Aged spinal cord tissue shows increased basal inflammatory activity and oxidative stress [4,5,8], resulting in reduced neuronal viability and contributing to worsened outcome following SCI [3,9–11]. Work in our lab and work from other groups has demonstrated that aging increases glial cell activity and promotes an exaggerated response to SCI [4–6,12–14].
Glucose is the major energy source for the central nervous system (CNS) [15,16]. Previous work in our lab using positron emission tomography (PET)-based measurements of glucose uptake demonstrated an acute reduction at 6 hours post-injury in young adult rats [17]. Aging results in impairments of glucose metabolism and transport in brain and fatty tissue [18–21], although the impact of aging on the post-SCI pattern of glucose uptake is currently unknown.
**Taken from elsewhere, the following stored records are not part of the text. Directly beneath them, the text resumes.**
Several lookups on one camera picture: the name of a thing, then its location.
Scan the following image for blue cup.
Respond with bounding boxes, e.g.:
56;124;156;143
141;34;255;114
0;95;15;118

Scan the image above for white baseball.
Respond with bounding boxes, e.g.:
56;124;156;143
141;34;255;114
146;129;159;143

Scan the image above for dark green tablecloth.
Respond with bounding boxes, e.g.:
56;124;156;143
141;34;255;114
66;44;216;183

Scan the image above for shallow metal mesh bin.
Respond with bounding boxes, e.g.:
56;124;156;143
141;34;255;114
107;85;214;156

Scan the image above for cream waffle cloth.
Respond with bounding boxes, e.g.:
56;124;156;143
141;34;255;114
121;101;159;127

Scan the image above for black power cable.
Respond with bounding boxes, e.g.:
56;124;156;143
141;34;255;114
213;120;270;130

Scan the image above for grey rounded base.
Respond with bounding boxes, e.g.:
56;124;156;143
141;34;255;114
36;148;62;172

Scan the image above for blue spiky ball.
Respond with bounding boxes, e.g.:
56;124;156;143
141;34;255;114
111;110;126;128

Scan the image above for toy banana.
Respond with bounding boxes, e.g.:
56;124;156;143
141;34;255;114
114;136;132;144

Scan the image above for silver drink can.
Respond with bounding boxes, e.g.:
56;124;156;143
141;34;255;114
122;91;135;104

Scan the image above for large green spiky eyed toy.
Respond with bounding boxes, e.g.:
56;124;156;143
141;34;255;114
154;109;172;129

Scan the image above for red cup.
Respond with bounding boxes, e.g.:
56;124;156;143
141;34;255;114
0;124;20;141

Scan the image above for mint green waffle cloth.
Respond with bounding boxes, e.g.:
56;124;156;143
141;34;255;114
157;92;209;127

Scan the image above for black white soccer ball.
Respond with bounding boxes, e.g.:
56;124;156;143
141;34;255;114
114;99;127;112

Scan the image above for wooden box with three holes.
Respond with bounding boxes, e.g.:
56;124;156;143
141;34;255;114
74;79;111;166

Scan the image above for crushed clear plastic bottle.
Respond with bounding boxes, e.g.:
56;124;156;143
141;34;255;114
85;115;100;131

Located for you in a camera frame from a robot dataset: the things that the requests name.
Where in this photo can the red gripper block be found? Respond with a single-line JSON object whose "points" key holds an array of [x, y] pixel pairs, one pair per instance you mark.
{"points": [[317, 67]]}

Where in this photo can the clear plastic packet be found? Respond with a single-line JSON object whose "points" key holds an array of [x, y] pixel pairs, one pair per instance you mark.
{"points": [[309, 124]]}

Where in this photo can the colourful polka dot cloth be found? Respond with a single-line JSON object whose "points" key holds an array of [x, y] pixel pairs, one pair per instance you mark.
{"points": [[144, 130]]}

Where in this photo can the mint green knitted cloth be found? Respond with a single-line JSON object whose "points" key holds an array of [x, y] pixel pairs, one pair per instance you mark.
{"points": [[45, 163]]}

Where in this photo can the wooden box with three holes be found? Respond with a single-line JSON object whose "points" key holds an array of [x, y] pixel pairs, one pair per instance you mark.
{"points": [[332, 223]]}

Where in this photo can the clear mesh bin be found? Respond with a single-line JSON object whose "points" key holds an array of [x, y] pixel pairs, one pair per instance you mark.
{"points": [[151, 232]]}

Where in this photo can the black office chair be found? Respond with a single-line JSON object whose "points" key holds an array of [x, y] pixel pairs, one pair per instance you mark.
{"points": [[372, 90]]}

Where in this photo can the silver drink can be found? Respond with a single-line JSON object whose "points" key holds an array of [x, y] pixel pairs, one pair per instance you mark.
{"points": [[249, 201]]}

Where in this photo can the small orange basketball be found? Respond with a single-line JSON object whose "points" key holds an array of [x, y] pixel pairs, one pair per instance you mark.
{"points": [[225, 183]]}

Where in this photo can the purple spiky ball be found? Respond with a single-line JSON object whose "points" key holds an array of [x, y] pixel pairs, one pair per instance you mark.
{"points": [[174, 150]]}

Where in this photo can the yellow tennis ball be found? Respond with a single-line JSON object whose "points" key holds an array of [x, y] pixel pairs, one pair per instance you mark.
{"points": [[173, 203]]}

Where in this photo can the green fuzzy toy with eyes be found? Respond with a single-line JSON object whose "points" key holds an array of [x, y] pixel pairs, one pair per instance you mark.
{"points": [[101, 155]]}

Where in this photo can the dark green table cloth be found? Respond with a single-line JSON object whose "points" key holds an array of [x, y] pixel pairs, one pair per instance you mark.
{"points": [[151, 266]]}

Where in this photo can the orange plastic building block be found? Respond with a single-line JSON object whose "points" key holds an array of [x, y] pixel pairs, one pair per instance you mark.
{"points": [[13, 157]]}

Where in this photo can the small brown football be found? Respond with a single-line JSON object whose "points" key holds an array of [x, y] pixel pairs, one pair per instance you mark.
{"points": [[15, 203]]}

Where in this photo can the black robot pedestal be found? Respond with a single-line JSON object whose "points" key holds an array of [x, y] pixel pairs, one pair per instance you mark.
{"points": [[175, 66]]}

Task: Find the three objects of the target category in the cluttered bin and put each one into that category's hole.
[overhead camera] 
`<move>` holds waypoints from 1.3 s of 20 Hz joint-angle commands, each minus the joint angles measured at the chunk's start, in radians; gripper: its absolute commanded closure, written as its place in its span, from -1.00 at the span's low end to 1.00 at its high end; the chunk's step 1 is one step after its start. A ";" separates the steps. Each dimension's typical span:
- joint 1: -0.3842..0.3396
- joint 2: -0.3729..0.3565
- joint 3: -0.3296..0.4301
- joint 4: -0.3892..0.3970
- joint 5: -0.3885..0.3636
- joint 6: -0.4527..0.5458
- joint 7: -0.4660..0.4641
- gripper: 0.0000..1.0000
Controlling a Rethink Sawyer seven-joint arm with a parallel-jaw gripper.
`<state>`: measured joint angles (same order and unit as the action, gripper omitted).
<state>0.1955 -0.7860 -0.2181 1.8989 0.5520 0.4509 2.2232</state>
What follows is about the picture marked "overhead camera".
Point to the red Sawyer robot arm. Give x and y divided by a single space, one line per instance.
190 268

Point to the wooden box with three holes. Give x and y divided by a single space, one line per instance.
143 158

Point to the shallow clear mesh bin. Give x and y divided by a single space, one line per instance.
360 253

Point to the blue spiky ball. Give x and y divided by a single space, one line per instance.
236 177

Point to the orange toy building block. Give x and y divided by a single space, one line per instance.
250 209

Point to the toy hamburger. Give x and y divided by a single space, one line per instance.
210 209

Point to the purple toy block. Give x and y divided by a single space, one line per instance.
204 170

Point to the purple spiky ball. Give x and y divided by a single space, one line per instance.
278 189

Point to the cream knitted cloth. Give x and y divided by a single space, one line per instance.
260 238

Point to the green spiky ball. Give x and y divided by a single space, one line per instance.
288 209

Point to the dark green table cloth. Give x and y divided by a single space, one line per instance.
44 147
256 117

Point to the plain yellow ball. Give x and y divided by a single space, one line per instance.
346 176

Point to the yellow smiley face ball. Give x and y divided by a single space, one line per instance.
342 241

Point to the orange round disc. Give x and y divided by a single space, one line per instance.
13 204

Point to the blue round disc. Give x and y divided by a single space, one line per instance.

Glucose is transported into cells by glucose transporters (GLUTs) [15,22,23]. There are multiple isoforms of GLUTs, including GLUT3 (abundant in neurons) [24,25] and GLUT4 (insulin-sensitive and present on neurons, microglia, blood vessels and astrocytes) [25–28]. Both age and injury lead to alterations in GLUT functionality in the brain and skeletal muscle, which can contribute to impaired glucose uptake and metabolism [18–20,29].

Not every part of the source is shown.